For the community banks themselves, the market has shifted in a way that makes expansion unlikely, and a focus on automation and customer service comes to the forefront. Take Genesee Regional Bank, which has only two brick-and-mortar locations.
“For our C&I customers, we have to derive the technology for them, so they don’t have to go into the branch to make deposits,” said Raymond Pettine, commercial relationship manager for Genesee Regional Bank. “We also have a program called SmartPay Express, and what that will do is we can tailor it to their website, which lets them set up a payment portal directly on their website for their customers.”
In short, it’s a complicated scene. Business confidence is up, investment into small and mid-market businesses is up, the economy is doing well and technology is quickly being scooped up and utilized. But providing human capital to keep up with the flow of business growth is a challenge. It’s an issue not unique to finance, health care, photonics or construction. It’s a communal Rochester problem, something that virtually all financial leaders agree upon.
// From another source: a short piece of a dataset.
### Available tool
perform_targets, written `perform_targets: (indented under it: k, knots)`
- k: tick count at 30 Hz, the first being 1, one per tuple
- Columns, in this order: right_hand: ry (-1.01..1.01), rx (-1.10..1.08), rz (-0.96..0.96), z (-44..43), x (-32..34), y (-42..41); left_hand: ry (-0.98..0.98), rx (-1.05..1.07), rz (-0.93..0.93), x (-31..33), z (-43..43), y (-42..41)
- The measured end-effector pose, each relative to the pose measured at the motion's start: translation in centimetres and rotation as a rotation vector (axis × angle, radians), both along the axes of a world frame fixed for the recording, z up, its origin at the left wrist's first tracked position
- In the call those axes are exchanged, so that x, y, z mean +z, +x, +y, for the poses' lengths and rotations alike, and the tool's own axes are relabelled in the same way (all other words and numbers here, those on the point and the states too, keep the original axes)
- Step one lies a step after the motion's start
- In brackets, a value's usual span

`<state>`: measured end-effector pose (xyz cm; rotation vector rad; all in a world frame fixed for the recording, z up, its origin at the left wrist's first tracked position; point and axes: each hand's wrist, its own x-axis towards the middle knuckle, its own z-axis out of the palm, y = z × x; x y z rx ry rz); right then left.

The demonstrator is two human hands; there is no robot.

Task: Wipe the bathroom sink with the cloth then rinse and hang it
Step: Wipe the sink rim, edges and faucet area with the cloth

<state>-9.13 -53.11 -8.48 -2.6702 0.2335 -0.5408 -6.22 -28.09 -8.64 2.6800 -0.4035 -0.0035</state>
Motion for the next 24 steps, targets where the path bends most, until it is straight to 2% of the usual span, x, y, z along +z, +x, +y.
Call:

How to fix that is unclear, and what is even more unclear is what sort of cap that lack of skilled labor could have on the future of economic development in the Flower City. But a key part in that is simply trying to do things differently.
“Businesses are looking to grow, but they also need to fill positions,” Brunner said. “It’s the No. 1 thing on everyone’s mind. We’re not sure how it’s going to play out, and what’s driving it now is a lot of companies are looking for creative ways to recruit talent, offering flexible arrangements, which is very interesting—trying to capture the millennial activity. Getting creative is what I’ve seen companies have to do in order to keep it up.”